A diagnose convencional de doenças tem levado em consideração, principalmente, a sintomatologia da doença. A grande dificuldade em usar sintomas para diagnosticar doenças de plantas reside no fato de que diferentes doenças podem apresentar quadro de sintomas semelhantes (DUARTE BOA, 2005). Métodos mais sofisticados, com maior sensibilidade, como PCR (Polimerase Chain Reation), associados à sintomatologia tornam a diagnose mais completa e confiável.

Devido às vantagens, esta técnica tem sido exaustivamente empregada no diagnóstico e caracterização de vírus e viróides (HUANG et al., 2004; UGA

et al., 2005; DU et al., 2006), bactérias (NUNES et al., 2004; CUBERO, GRAHAM, 2005) e fungos fitopatogênicos (MATSUDA et al., 2005).

O desenvolvimento de métodos moleculares permitiu o estudo das relações filogenéticas tanto dentro do gênero Phytophthora quanto deste com outros organismos. Várias técnicas como padrões de proteínas totais, isoenzimas, RAPD (Random Amplified Polymorphic DNA), RFLP (Restriction Fragment Length Polymorphism), SSPC (Single-Strand-Comformation Polymorfism), AFLP (Amplified Fragment Length Polymorphism), SSR (Simple Sequence Repeats) e análises de sequências da região ITS do DNA ribossômico (rDNA) e de outros genes nucleares e mitocondriais têm sido úteis para determinar diferenças genéticas ou semelhanças entre as espécies. Estas técnicas, mas principalmente a análise de sequência de DNA, combinadas com dados morfológicos, subsidiaram a solução de diversos problemas na sistemática do gênero (SOUZA et al, 2007).

A região ITS (internal transcribed spacer) é a mais sequenciada em oomicetos do gênero Phytophthora devido ao elevado nível de variações, maior que das regiões SSU (“Small Subunit”) e LSU (“Large Subunit”) do rDNA. O grau de variabilidade nas sequências de rDNA pode ser usado na classificação específica e subespecífica (PALLOIX et al., 1988; LEE e TAYLOR, 1992; LEE et al., 1993; FOSTER et al., 2000; ZHANG et al., 2004).

Segundo Martim e Tooley (2003), o avanço do emprego de técnicas moleculares nos últimos anos, na taxonomia do gênero Phytophthora, apresentou novos procedimentos e informações sobre a caracterização e identificação de espécies ou grupos nesse gênero, bem como o estudo das relações filogenéticas.
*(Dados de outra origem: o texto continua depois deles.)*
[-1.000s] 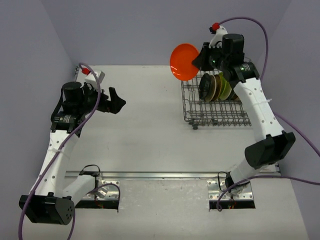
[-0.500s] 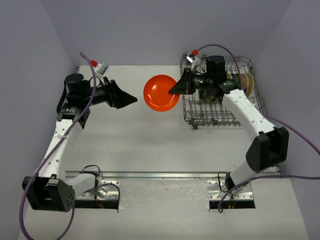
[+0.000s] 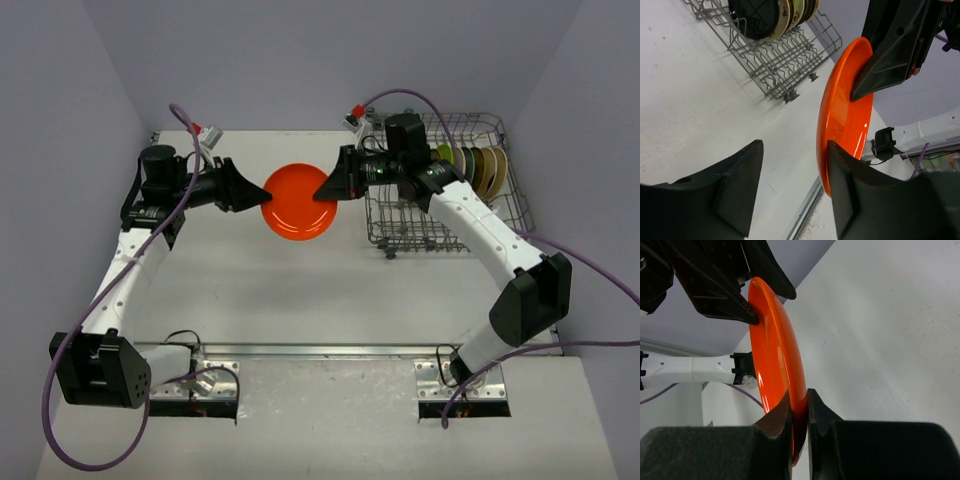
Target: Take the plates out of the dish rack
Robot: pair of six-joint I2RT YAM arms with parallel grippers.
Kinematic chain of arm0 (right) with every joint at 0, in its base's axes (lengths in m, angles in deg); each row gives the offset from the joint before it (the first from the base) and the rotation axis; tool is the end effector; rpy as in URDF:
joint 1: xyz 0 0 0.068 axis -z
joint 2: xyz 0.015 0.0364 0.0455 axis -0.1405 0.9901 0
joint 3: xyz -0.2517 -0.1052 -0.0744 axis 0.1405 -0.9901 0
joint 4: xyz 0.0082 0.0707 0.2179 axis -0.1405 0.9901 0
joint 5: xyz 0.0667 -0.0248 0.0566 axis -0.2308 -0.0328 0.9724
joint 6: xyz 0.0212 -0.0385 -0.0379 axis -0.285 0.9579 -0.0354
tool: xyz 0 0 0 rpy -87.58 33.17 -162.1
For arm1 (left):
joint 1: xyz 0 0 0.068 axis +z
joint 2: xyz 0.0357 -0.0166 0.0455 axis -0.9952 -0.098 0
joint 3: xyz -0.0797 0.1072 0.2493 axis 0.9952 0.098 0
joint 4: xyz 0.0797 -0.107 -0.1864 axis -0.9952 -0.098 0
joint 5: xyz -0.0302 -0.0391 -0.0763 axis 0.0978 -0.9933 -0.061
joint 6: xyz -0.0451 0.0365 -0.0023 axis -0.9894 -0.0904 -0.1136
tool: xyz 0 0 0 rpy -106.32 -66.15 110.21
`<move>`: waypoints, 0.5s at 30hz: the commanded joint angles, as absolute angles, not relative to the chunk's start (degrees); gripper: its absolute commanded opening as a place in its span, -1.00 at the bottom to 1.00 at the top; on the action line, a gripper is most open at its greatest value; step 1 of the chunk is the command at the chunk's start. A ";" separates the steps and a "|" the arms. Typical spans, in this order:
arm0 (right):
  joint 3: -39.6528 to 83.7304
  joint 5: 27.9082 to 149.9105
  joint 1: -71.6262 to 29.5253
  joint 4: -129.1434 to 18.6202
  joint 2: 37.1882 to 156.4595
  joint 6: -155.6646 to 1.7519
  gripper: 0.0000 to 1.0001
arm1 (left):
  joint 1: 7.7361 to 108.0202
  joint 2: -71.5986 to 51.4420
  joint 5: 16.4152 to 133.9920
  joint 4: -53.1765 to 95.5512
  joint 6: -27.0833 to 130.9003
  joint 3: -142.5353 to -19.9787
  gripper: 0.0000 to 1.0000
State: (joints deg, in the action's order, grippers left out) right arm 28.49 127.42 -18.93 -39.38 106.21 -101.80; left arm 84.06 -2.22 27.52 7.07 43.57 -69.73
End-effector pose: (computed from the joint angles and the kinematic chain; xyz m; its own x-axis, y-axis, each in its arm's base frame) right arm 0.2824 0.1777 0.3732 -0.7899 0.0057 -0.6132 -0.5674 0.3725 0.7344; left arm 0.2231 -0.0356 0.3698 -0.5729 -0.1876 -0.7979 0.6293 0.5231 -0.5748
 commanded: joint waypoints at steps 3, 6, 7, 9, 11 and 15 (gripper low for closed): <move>35.09 127.95 -20.35 -39.65 109.80 -100.29 -1.00 | 84.38 -3.24 27.44 5.56 47.80 -71.49 -0.22; 37.38 128.66 -20.74 -38.67 111.96 -100.44 -1.00 | 84.38 -3.64 26.50 4.60 49.02 -71.18 -0.24; 37.97 128.70 -20.96 -38.53 112.65 -100.38 -1.00 | 84.38 -3.59 26.20 4.37 49.37 -71.05 -0.28; 38.86 128.38 -21.37 -38.36 113.30 -100.38 -1.00 | 84.38 -3.76 25.64 3.87 49.78 -70.96 -0.48; 39.38 127.99 -21.56 -38.05 113.81 -100.44 -0.99 | 84.38 -4.01 25.76 3.11 50.42 -70.96 -0.77; 40.01 125.94 -21.63 -37.26 114.23 -100.23 -0.45 | 84.38 -4.19 28.00 1.80 50.92 -70.99 -1.00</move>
State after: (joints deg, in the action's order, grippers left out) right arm 36.08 126.82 -21.07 -36.13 114.61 -100.49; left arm 84.06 -4.15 27.48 2.04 48.61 -69.75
Para Fedorka et al. (2001), a análise SSCP é uma busca rápida e sensitiva para caracterizar sequências de DNA. Além disso, o autor afirma que, desde sua descrição, ele tem sido usado com êxito para detectar várias alterações nas sequências de base do DNA incluindo substituições, deleções, inserções e redistribuição. Produtos de PCR são agora rotineiramente usados para análises SSCP (PCR-SSCP). A técnica do SSCP foi inicialmente desenvolvida para examinar pontos de mutações no DNA humano. Mutação em DNA de fita simples tem sido estudada por esta técnica, desenvolvida por Orita et al. (1989).

O método tem sido ampliado para detecção de mutações em micro-organismos que resultam em resistência antimicrobiana, podendo também ser utilizado como marcador molecular em estudos epidemiológicos de bactérias, fungos e vírus (KERR e CURRAM (1996); SEKIYA, (1993); SLAUBAUGH et al.

(1997). Os autores também afirmaram que o método SSCP foi considerado um método rápido, sensitivo e barato para detectar variações de sequências.

Desde então, tem sido estendido para estudar variabilidade de patógenos de plantas, incluíndo viroses (KONG et al, 2000), nematóides (CLAPP et al., 2000) e fungos (MORICCA et al., 2000).

Assim, segundo Sousa et al. (2001) a técnica baseia-se no fato de que o DNA dupla fita, quando desnaturado, migra como dois fragmentos de DNA fita simples em eletroforese com gel de poliacrilamida não desnaturante. Essa migração das duas fitas depende da sequência de nucleotídeos e da conformação adquirida nas condições de eletroforese. Por isso, procede-se a desnaturação das amostras de DNA para se obter a cadeia simples.

Fragmentos do mesmo comprimento (número de bases) podem assumir diferentes conformações devido as mutações pontuais em suas sequências.

Baseia-se no fato de que as diferenças em um único nucleotídeo são suficientes para que a cadeia simples de DNA adquira uma conformação diferente. A grande vantagem dessa ferramenta é a possibilidade de uma rápida varredura em busca dos polimorfismos na região estudada em questão e os baixos custos e a simplicidade dos equipamentos necessários para sua geração.